In your repertoire there are hundreds of fairy tales. You are a kind of fairy tale database. Someone once asked you how many fairy tales you narrate, you replied that you stopped counting after 250. Which of them has been accepted by the audience the best?

  • It all depends on the audience, where we are, which time of year (oh, yes, even that!) and if I have established a good vibe with the audience. And that’s not all…

It is well-known that narration, apart from stimulating the imagination, also has a therapeutic effect. Please remind us Jasna, why is oral transmission important and what does it bring us, and what does it “take away”?

  • A living human voice (this formulation technically sounds strange but in today’s time people consider oral narration as electronically recorded or virtual… unfortunately) that narrates folk tales and stories is a valuable media which nothing else cannot replace! Folk tales and stories are transmitted amongst the people exclusively in an oral way. I will place the answer in a question: “It is sufficient to ask ourselves – how is it possible that the same fairy tales that people have listened to for not only centuries but for thousands of years, are still valid to this today?” I will only say that with a dictionary of fairy tales: “bring us light and take away the darkness…”

In your opinion, what is the current situation with the storytelling arts in Croatia? What can and what should be done, what could be improved?

  • There are already storytellers who are making an effort in storytelling.

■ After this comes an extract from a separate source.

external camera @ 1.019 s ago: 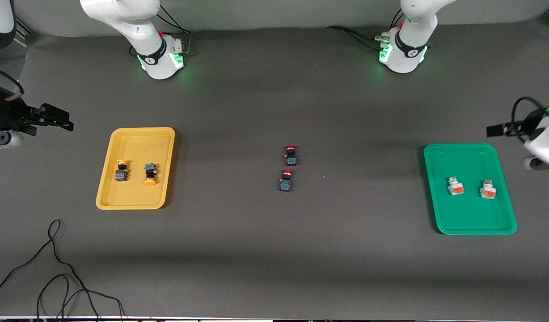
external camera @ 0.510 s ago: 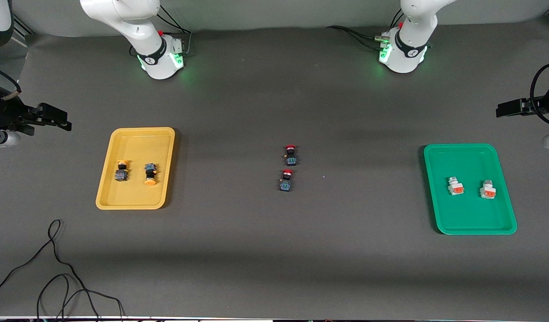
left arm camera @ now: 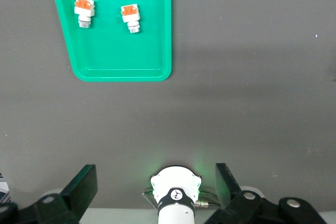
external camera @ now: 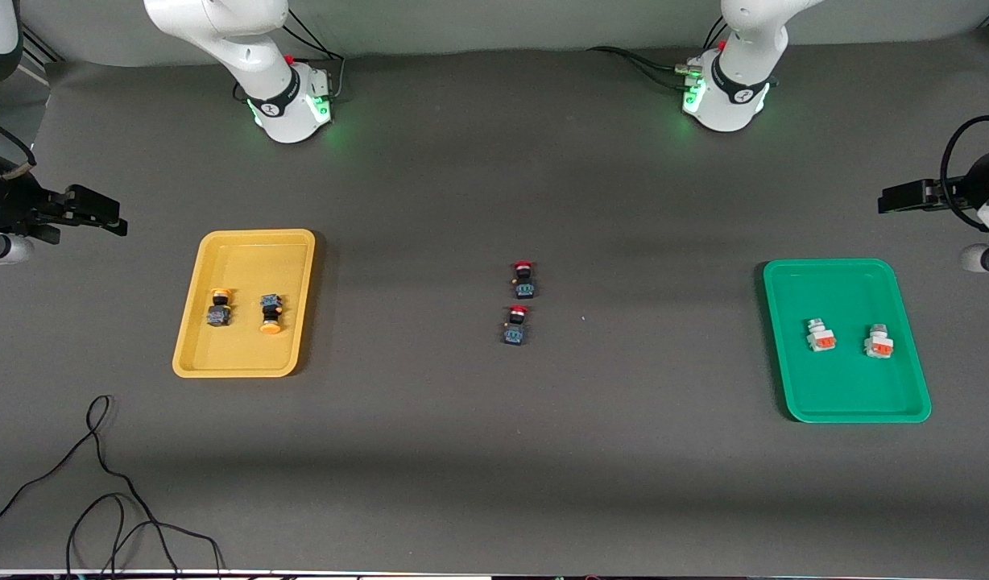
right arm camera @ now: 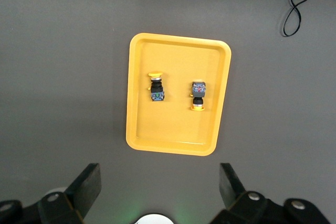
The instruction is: Place green and yellow buttons in trays
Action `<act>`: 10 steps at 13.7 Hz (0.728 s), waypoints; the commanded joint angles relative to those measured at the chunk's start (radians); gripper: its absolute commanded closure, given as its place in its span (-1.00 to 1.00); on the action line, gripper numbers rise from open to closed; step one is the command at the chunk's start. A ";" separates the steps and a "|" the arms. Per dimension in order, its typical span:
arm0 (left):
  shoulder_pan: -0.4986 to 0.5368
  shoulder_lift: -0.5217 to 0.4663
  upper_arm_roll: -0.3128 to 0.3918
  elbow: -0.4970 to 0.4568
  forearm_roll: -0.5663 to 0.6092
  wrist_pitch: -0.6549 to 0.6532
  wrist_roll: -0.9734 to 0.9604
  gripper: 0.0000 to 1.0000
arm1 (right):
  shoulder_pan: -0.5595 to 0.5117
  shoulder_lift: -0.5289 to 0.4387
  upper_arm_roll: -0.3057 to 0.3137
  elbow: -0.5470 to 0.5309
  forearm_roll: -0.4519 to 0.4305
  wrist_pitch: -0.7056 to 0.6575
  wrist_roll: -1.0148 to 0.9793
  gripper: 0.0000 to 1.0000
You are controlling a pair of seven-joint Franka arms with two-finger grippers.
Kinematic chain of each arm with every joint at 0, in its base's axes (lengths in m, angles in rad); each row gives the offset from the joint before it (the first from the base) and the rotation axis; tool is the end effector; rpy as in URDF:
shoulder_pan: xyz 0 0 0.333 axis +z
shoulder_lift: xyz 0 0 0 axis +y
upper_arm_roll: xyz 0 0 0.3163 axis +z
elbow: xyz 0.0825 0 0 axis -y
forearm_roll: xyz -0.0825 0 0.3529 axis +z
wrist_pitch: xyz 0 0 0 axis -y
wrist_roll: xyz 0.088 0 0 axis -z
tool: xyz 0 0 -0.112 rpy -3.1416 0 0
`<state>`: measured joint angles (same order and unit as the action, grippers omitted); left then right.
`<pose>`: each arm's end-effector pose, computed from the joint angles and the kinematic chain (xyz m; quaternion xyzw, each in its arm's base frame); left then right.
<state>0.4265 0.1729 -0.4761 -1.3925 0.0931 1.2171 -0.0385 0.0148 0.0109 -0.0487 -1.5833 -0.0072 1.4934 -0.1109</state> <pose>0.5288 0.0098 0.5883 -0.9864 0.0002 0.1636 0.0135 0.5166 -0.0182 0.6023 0.9980 0.0383 -0.0505 0.0002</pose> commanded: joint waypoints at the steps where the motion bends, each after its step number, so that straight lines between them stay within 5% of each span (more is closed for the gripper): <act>1: -0.279 -0.018 0.278 0.026 -0.009 -0.018 0.008 -0.99 | 0.014 0.000 -0.010 0.011 -0.010 0.005 0.023 -1.00; 4: -0.538 -0.038 0.520 0.009 -0.018 0.016 0.008 -0.99 | 0.014 0.001 -0.010 0.011 -0.010 0.007 0.023 -1.00; 10: -0.572 -0.260 0.533 -0.357 -0.039 0.364 0.011 -0.99 | 0.014 0.001 -0.010 0.011 -0.010 0.008 0.022 -1.00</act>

And there is always something to work on and improve, it is individual, I can say for myself that I always listen to myself (I listen as I narrate and later I think, or “analyse”, about it ) and I consider those moments which I need to work on, which I could do better next time.

You once said that “storytelling is the expression of simple things in an unusual way”, can you explain this to us a little?

  • With folk tales the atmosphere and the ambience are important. We will not express magical, wonderful events, in an identical way as some kind of description or some “normal” things. As the answer to this question concerns speech, it is impossible to explain it in written words, it can only be done well with the spoken word, because it is only when you hear that you can understand, especially about the question of “atmosphere” which is crucial!

Do you think that storytelling has a place in kindergartens and schools? Apart from that also in old people’s homes, hospitals? What are your experiences?

  • Storytelling is a place where there are those who want to listen. There is no limit!

We hear a lot about how technology today is taking over and how children have less and less patience to develop the skill of speaking. However, when we tell them stories, we see that they can spend time without their mobile phones, in fact, they even enjoy it and “go with it”. This means that if we address them loudly and clearly and dedicate time to them telling stories (or simply talking) – they gladly accept it. Do we then need to narrate to children more often?

  • In the defence of children I must say that they are not children who “have increasingly less patience to develop their speaking skills” but adults who have increasingly less patience to help children to develop those speaking skills. It is a problem of communication which for the majority of parents amounts to “good morning”, “how was it in school?” and “go and tidy your room”, yet they are confident that they have no problem with communicating with their children. What is extremely valuable is to tell children a folk tale and it is not only for speech. Folk tales are necessary for children, children are important, they need them. Whatever some may say against fairy tales, they don’t know what they’re saying. Or as one character from a fairy tale would say: “Eh, if they did know… But they don’t know!”

And the final question, when and where is your next performance? You are a regular face at the Ogulin Fairy Tale Festival, what are you preparing for us this year?

  • My next performance will be in Zagreb and what am I preparing for Ogulin? Well, come and you will hear!